# Task goal
Say only the number of lines in the entries below that contain "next".

Records from a dataset:
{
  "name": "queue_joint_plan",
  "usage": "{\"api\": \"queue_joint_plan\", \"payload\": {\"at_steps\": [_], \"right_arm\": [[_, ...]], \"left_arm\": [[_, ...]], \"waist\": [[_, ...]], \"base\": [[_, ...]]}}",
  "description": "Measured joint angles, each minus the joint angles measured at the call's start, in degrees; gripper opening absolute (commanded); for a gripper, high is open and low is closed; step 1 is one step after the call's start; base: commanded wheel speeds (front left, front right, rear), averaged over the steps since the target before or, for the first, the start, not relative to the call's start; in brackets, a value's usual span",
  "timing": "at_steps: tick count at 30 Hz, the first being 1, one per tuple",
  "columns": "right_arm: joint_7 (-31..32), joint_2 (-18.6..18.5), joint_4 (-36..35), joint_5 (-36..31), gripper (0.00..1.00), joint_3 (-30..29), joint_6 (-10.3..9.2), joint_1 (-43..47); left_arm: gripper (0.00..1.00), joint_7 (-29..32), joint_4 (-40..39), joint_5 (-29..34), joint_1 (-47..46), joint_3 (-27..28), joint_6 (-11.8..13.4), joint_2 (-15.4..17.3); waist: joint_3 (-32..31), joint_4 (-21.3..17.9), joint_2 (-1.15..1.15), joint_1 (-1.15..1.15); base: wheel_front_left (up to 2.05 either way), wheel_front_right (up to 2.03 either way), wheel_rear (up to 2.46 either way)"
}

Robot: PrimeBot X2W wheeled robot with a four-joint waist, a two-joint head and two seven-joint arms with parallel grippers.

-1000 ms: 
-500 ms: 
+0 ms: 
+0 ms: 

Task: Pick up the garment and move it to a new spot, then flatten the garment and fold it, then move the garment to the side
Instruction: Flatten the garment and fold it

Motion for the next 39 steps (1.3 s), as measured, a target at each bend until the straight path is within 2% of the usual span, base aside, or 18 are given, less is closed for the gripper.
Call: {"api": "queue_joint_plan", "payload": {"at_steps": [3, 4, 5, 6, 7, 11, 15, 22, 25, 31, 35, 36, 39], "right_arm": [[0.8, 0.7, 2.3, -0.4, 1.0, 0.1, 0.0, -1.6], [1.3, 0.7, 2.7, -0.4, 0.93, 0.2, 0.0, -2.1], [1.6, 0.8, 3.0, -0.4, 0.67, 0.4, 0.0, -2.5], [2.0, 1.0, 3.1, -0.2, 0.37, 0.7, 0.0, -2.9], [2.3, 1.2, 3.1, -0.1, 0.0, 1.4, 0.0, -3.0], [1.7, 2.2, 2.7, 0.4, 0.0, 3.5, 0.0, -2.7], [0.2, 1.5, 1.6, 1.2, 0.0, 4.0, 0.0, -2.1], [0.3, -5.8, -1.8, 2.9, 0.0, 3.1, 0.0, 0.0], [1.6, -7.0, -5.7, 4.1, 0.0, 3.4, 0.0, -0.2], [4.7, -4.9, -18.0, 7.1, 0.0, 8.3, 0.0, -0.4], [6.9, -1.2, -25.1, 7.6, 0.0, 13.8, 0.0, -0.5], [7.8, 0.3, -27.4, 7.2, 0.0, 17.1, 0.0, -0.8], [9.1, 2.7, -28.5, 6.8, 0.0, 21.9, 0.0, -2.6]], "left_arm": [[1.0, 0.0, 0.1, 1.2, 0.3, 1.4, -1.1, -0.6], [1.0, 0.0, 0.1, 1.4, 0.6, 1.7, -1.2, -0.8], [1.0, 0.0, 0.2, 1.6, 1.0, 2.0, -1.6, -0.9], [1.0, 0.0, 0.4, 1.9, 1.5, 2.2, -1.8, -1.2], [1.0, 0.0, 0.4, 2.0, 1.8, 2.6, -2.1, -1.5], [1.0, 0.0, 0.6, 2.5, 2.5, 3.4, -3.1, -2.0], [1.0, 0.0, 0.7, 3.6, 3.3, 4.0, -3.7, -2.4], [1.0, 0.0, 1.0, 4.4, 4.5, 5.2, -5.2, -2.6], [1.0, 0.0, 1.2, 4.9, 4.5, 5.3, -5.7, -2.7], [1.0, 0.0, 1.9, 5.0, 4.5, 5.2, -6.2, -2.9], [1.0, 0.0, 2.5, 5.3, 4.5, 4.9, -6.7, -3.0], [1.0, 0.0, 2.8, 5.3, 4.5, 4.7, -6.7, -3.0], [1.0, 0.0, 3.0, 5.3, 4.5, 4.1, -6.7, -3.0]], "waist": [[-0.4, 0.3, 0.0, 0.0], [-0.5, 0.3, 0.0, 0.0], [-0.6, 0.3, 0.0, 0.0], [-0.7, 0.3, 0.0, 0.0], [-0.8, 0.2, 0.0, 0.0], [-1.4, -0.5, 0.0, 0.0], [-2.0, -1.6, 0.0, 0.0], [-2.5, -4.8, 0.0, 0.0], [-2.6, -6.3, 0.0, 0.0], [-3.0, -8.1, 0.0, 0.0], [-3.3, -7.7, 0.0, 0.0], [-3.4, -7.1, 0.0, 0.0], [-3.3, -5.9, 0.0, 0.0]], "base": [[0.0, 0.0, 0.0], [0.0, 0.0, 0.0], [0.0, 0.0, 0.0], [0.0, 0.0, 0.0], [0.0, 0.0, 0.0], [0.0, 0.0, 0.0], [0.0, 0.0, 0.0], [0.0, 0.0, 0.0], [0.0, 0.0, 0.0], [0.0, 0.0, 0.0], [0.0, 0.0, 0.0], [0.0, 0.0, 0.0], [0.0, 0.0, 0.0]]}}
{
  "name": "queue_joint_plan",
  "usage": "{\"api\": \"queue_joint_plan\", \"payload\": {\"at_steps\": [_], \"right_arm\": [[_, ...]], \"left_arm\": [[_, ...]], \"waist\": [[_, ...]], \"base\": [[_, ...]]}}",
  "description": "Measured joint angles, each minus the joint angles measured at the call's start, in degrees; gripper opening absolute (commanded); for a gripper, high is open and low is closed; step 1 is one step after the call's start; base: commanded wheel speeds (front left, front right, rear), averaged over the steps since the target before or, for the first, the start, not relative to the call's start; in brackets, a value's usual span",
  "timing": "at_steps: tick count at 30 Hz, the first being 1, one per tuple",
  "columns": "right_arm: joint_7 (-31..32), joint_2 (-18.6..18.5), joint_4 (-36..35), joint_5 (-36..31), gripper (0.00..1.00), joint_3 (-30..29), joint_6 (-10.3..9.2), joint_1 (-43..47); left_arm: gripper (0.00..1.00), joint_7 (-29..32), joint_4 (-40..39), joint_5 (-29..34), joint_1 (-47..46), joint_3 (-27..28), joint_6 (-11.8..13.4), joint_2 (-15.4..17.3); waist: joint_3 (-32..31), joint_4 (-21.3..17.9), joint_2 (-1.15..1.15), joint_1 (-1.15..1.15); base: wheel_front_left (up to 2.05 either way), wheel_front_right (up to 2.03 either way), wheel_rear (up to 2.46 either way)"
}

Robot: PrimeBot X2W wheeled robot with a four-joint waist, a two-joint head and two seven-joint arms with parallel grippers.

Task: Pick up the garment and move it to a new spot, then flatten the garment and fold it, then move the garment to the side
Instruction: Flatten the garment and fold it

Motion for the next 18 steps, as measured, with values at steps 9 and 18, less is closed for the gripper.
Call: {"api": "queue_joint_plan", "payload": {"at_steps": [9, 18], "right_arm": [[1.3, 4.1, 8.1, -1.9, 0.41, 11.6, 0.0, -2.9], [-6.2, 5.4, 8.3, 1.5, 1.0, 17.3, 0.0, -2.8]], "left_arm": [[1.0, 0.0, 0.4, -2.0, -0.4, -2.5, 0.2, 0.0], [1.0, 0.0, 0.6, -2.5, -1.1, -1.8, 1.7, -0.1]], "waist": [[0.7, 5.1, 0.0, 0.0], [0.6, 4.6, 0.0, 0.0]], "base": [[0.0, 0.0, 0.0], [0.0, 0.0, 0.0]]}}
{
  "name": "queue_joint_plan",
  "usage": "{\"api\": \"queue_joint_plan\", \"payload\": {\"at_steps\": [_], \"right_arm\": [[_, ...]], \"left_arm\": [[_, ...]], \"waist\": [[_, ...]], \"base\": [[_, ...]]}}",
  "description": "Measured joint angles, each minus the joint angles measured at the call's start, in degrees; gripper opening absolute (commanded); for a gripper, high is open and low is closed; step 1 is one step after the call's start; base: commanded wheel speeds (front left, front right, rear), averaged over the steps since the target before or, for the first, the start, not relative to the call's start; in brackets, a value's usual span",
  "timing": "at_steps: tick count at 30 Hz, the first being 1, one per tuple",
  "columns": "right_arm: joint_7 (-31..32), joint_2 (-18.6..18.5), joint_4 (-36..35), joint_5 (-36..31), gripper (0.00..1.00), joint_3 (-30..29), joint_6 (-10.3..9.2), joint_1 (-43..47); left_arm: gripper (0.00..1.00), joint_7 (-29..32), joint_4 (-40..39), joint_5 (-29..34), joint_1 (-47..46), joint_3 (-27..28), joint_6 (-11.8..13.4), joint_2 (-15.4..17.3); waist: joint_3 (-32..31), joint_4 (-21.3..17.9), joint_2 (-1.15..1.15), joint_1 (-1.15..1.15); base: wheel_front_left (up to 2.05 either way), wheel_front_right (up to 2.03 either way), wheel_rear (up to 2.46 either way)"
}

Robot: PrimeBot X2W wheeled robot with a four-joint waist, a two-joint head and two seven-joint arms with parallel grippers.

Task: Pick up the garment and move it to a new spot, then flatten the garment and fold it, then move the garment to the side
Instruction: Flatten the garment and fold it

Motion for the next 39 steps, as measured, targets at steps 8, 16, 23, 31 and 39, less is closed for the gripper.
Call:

# Exercise response
3